Auditing and Detection: Prove It’s Fixed (and Stays Fixed)
Detect accounts reintroduced later
Run a scheduled report and alert when new “PasswordNeverExpires” accounts appear.
# Report any enabled accounts where PasswordNeverExpires is true
Get-ADUser -Filter { PasswordNeverExpires -eq $true -and Enabled -eq $true } `
-Properties WhenChanged, PasswordLastSet, LastLogonDate |
Select-Object SamAccountName, WhenChanged, PasswordLastSet, LastLogonDate |
Sort-Object WhenChanged -Descending
Track changes in the Security log
If you enable the right auditing, common Event IDs to watch include:
- 4738: A user account was changed (often includes UAC-related changes).
- 4723: An attempt was made to change an account’s password.
- 4724: An attempt was made to reset an account’s password.
Combine event monitoring with change control: any exception should have an owner, reason, compensating controls, and an expiration date.
Operational Playbook
- Export all “Password never expires” accounts.
- Tag ownership (who is responsible) and purpose (human/shared/service/privileged).
- Choose the target state:
- Humans: clear flag + force change at next logon (typical).
- Services: migrate to gMSA or implement managed rotation.
- Shared: eliminate or tightly control with end date.
- Stage changes in waves (pilot OU/group first).
- Monitor authentication failures and service health after each wave.
- Prevent regression with recurring detection and approval-based exceptions.

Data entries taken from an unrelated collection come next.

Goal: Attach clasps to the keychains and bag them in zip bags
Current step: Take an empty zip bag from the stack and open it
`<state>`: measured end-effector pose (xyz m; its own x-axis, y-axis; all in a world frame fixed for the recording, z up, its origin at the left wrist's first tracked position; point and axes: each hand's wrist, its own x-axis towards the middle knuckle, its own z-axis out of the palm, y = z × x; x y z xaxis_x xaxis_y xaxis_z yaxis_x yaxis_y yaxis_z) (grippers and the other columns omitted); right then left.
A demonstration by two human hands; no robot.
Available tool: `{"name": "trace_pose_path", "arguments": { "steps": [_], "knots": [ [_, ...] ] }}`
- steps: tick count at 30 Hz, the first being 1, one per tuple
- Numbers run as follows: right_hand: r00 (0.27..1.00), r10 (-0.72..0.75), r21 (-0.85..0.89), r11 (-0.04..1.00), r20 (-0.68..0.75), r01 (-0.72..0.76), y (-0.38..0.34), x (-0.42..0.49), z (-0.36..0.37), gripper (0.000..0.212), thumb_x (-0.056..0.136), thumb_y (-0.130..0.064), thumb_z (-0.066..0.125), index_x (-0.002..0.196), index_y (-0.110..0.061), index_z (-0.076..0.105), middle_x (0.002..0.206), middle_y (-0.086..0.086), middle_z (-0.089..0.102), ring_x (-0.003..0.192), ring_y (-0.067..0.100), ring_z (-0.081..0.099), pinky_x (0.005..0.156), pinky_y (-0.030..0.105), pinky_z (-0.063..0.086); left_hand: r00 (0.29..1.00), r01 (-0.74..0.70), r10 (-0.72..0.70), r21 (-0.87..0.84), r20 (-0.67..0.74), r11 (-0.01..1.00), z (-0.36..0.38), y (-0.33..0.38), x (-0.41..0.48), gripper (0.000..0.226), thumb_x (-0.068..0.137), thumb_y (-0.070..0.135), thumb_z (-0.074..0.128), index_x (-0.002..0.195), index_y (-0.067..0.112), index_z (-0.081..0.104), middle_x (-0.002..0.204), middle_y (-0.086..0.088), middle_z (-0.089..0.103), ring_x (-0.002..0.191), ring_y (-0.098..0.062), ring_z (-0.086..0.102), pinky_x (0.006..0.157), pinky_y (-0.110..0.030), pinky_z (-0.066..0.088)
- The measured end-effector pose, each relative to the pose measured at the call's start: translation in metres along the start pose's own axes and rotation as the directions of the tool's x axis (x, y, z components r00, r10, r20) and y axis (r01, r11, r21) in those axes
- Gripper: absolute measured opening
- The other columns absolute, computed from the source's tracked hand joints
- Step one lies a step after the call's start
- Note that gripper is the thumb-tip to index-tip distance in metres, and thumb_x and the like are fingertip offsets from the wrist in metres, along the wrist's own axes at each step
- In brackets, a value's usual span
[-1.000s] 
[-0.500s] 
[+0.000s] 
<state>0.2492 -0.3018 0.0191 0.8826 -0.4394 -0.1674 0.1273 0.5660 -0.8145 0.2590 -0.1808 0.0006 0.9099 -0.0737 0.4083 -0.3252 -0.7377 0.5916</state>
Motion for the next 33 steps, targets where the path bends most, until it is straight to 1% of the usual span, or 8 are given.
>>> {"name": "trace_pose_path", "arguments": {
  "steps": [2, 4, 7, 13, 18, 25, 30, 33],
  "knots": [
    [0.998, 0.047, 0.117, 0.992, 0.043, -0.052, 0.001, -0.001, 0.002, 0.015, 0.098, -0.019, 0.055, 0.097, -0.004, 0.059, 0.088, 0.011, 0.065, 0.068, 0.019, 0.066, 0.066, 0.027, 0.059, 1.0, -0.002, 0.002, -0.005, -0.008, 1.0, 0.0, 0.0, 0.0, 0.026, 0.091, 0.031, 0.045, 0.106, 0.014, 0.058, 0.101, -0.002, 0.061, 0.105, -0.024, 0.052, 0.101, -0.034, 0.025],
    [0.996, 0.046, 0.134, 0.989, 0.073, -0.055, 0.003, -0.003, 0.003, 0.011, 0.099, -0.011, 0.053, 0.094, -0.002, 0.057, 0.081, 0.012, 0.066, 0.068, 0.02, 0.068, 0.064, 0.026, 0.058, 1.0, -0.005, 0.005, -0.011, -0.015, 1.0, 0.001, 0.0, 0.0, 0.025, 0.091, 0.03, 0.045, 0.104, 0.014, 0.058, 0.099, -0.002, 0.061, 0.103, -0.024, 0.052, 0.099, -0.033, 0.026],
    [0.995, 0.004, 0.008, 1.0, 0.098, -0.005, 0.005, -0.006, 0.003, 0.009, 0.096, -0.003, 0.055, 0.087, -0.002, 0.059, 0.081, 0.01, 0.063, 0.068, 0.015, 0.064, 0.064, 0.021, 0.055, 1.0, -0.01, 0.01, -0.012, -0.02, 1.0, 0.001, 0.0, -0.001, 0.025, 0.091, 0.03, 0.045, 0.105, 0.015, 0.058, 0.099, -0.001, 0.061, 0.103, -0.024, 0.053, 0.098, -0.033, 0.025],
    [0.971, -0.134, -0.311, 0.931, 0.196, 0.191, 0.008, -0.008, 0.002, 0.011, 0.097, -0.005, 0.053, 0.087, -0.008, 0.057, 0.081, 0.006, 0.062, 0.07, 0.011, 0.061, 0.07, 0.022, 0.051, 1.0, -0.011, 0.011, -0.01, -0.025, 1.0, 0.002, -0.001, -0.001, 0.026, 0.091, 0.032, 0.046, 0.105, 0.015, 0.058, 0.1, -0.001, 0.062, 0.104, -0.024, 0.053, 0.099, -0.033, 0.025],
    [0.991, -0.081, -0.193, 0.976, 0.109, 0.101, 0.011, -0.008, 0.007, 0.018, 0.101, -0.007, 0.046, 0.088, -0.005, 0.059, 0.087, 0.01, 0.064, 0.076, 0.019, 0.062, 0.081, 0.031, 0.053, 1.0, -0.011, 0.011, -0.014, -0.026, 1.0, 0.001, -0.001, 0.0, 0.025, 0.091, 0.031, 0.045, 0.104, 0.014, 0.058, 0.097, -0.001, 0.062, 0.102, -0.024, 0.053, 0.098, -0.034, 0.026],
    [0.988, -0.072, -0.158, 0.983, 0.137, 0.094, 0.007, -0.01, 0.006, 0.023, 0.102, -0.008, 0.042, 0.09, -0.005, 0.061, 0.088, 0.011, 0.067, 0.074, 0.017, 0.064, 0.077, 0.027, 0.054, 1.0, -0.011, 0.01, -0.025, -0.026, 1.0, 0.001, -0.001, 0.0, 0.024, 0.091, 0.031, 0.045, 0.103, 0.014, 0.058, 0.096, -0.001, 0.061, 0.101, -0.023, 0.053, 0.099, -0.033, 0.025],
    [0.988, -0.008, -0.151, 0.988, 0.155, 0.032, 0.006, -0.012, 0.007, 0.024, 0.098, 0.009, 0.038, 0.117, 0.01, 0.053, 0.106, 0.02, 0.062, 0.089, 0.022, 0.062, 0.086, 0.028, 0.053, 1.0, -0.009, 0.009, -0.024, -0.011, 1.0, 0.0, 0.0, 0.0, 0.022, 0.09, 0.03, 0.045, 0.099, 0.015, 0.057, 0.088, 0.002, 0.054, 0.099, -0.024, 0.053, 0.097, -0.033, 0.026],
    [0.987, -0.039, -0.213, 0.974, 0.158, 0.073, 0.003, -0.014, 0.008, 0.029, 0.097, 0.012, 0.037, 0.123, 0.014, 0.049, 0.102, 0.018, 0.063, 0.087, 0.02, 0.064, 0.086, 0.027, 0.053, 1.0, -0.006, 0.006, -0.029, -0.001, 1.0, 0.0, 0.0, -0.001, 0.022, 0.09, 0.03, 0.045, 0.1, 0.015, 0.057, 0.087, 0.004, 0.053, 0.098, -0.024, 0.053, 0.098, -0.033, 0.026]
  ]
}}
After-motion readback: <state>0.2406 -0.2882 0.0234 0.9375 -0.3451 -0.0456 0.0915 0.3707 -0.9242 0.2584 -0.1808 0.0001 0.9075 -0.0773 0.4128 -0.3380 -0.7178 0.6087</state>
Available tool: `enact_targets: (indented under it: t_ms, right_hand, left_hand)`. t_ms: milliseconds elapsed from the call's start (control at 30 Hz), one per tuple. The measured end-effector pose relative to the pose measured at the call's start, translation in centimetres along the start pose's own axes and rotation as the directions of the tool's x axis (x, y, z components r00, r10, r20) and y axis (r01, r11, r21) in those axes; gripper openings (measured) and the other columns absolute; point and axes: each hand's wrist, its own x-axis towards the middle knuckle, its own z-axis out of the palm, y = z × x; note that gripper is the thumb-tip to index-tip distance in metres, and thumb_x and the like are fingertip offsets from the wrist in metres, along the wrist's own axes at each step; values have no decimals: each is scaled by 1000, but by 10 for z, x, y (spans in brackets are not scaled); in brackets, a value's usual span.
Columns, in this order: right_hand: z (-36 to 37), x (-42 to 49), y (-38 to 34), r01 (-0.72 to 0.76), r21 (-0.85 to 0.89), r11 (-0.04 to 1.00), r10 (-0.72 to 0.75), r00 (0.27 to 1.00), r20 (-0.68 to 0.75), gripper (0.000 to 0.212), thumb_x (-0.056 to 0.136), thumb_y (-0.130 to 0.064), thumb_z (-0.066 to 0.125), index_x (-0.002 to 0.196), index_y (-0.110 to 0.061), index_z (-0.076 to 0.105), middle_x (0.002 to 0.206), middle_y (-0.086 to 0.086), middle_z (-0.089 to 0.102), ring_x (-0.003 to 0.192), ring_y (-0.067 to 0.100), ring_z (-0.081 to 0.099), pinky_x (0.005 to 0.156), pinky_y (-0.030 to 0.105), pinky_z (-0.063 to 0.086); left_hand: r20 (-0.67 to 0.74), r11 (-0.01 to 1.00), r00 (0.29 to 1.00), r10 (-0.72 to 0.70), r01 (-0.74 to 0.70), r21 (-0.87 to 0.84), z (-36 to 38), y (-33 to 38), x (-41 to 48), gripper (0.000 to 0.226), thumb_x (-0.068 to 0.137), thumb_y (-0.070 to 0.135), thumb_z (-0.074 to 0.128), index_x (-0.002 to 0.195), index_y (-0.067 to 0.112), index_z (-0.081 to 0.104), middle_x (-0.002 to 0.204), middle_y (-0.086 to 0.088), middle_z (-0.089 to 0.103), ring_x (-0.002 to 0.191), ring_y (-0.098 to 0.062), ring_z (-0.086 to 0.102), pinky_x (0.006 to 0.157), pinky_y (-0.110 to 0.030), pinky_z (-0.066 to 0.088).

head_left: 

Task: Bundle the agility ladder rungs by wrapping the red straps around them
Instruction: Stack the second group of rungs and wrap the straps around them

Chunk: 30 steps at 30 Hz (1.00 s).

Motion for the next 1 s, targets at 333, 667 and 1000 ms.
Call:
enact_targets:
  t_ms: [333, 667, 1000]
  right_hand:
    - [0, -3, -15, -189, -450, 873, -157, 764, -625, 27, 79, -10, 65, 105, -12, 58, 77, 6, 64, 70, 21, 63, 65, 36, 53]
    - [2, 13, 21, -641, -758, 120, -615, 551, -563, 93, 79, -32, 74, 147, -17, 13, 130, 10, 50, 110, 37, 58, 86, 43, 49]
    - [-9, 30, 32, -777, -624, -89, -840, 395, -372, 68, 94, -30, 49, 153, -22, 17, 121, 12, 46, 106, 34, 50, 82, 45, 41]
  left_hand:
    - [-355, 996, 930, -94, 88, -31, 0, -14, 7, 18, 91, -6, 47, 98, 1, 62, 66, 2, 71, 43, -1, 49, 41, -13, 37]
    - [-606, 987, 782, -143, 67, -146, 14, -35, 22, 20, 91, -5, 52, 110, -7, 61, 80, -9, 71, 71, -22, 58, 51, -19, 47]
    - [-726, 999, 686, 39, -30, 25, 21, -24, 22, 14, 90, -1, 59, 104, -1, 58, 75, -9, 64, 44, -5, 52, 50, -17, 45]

Common Pitfalls (and How to Avoid Them)
-
Breaking a service by forcing a password change
Fix: For service accounts, don’t force changes until you’ve confirmed credential update paths and dependencies. -
Clearing the flag and triggering immediate expiry unexpectedly
Fix: ReviewPasswordLastSetand your policy timelines; stage and communicate. -
Leaving “temporary exceptions” forever
Fix: Exceptions must have an owner, compensating controls, and a review/expiry date. -
Ignoring privileged accounts
Fix: Prioritize them; they’re the worst place to allow infinite password age.
Minimum Standard for Exceptions
If an account truly cannot rotate on a normal cadence, treat it as a controlled exception and require:
- Documented business reason and named owner
- Compensating controls (vaulting, monitoring, limited logon rights, least privilege, alerts)
- Review cadence (e.g., quarterly) and an end date or migration plan
Closing Thoughts
Removing “Password never expires” isn’t just a checkbox change—it’s a governance upgrade. Done correctly, you’ll reduce long-lived credential risk, simplify audits, and push service identity toward safer patterns like gMSA and managed rotation.